Ma l’eccidio del 29 maggio 1993 si inserisce nel quadro di una guerra feroce che in quei mesi raggiungeva probabilmente il suo apice e bisogna essere consapevoli che i combattenti e i comandanti di allora sono in gran parte i politici e i vertici militari di oggi. Sollevare il coperchio su quell’eccidio potrebbe facilmente creare reazioni a catena che nessuno sembra augurarsi, “amici” stranieri compresi.

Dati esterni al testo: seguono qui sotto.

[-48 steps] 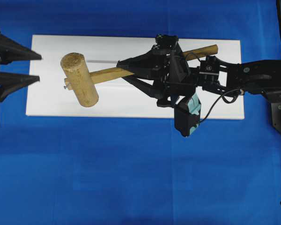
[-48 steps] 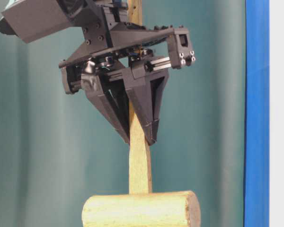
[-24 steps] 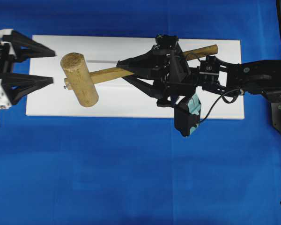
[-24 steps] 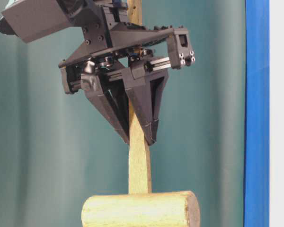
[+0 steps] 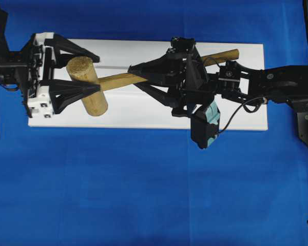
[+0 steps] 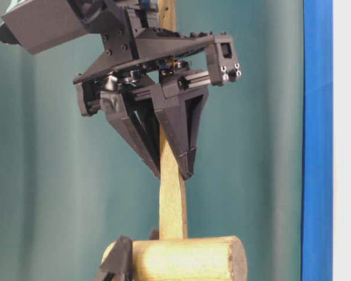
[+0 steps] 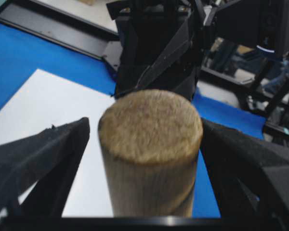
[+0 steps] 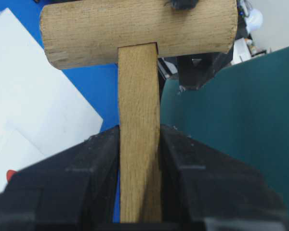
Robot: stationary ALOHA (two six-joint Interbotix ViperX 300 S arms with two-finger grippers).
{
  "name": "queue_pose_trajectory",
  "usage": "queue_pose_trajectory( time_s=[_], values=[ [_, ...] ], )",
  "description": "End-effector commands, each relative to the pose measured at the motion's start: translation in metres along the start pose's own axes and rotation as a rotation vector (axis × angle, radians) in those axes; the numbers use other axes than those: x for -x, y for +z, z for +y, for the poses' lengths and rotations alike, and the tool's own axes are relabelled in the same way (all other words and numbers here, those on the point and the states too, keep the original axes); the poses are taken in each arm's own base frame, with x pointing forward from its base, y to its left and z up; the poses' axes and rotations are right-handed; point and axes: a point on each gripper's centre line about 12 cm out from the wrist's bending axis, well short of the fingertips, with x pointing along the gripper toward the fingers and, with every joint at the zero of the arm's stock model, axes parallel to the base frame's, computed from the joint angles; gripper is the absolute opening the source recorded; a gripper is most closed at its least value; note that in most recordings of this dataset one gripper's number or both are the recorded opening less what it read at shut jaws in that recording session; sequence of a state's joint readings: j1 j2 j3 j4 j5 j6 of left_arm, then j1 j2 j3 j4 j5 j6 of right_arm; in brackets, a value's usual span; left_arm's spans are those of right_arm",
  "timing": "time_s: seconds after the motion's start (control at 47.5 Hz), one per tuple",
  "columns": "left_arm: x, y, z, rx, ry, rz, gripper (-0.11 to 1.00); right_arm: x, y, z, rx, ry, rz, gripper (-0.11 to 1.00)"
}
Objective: Hit the mark with a hammer.
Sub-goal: 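Grasp the mallet head with the left gripper, holding it with both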
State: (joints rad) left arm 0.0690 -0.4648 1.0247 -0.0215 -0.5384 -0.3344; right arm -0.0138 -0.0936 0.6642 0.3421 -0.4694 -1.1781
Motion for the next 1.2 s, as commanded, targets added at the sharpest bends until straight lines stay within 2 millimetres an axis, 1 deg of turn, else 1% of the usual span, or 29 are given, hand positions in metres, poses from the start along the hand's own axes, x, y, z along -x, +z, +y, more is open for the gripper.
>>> queue_pose_trajectory(
  time_s=[0.0, 0.147, 0.21, 0.274, 0.337, 0.358, 0.379, 0.4, 0.442, 0.715, 0.947, 1.178],
  values=[
    [-0.0056, 0.0115, -0.0031, 0.004, -0.009, -0.038, 0.94, 0.0039, 0.0113, -0.0159, -0.012, -0.044, -0.031, 0.1],
    [-0.0081, 0.0108, -0.0035, 0.018, -0.009, -0.03, 0.92, 0.0034, 0.0108, -0.0169, -0.014, -0.043, -0.028, 0.1],
    [-0.0082, 0.0108, -0.003, 0.031, -0.007, -0.029, 0.86, 0.0034, 0.0108, -0.0171, -0.015, -0.045, -0.028, 0.1],
    [-0.0079, 0.0099, -0.0026, 0.044, -0.005, -0.025, 0.74, 0.0034, 0.0108, -0.0171, -0.015, -0.045, -0.028, 0.1],
    [-0.0075, 0.0098, -0.0026, 0.043, -0.005, -0.024, 0.57, 0.0036, 0.0107, -0.0178, -0.014, -0.045, -0.028, 0.1],
    [-0.0073, 0.009, -0.0023, 0.043, -0.004, -0.021, 0.49, 0.0036, 0.0106, -0.0178, -0.016, -0.045, -0.027, 0.1],
    [-0.0073, 0.009, -0.0023, 0.043, -0.004, -0.021, 0.44, 0.0033, 0.0103, -0.0173, -0.017, -0.044, -0.026, 0.1],
    [-0.007, 0.0095, -0.0024, 0.046, -0.004, -0.023, 0.43, 0.0036, 0.0106, -0.0178, -0.019, -0.045, -0.027, 0.1],
    [-0.0071, 0.0093, -0.0024, 0.045, -0.004, -0.021, 0.45, 0.0032, 0.0107, -0.0178, -0.019, -0.045, -0.027, 0.1],
    [-0.0077, 0.01, -0.0026, 0.047, -0.004, -0.023, 0.45, 0.0049, 0.0099, -0.0193, -0.036, -0.047, -0.019, 0.1],
    [-0.0046, 0.0112, -0.0026, 0.04, -0.006, -0.029, 0.45, 0.0077, 0.0104, -0.0202, -0.065, -0.027, -0.004, 0.1],
    [-0.0032, 0.014, -0.0022, 0.04, -0.004, -0.038, 0.45, 0.009, 0.0089, -0.0139, -0.084, 0.045, 0.025, 0.1]
  ],
)
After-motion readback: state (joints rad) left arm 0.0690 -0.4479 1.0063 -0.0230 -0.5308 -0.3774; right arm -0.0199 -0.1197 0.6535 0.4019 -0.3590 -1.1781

Seppure si deve dare grande merito all’ambasciatore italiano Di Ruzza (nella foto a dx con Augusto e Franca Lana) di avere fatto un grande lavoro per portare insieme alla cerimonia del trentesimo anniversario le varie autorità locali – il sindaco di Gornji Vakuf (Uskopjie per i croati) Sead Causevic, il presidente del Consiglio comunale, il croato Goran Batinic, l’imam Hidajet Polovina, il parroco p, Josip Matijanic – resta la percezione che in generale si pensi di poter superare le divisioni censurando il passato, mettendoci una pietra sopra. Ma il passato ritorna, perché le ferite sono troppo profonde, il male fatto e subìto chiede giustizia e perdono, come ha descritto san Giovanni Paolo II. Per questo, sebbene i volti dei tanti giovani e bambini incontrati nella chiesa di Gornji Vakuf dicano la speranza per un futuro diverso, a quasi trenta anni dalla fine della guerra la situazione è tutt’altro che pacificata. E quanto sta accadendo nel vicino Kosovo ne è una dimostrazione e un avvertimento.
Avendo personalmente partecipato a questa commemorazione, posso dire di avere avvertito a Gornji Vakuf tutta la fragilità e la precarietà di questa pace. Una pace ancora più difficile in una Europa in guerra, con tensioni che arrivano ovviamente anche ai Balcani, e non può certo bastare a una vera pacificazione che l’Unione Europea abbia accolto la Bosnia-Erzegovina tra i paesi candidati all’ingresso nella UE.
Non ci sarà mai una vera pace e una vera riconciliazione senza fare i conti con quanto è accaduto nei primi anni ’90, confessando e chiedendo perdono per le atrocità commesse e perdonando i nemici che le hanno commesse a loro volta.
E qui le vicende della Bosnia e dei tre volontari italiani tornano a intrecciarsi, perché possiamo auspicare che la testimonianza di perdono di Franca e Augusto Lana – ripresa da diversi media bosniaci – faccia breccia nei cuori di altri bosniaci che ne seguano l’esempio, inclusi quelli coinvolti nell’eccidio degli italiani. Solo così, probabilmente, sarà possibile conoscere anche la verità di quanto accaduto quel 29 maggio 1993.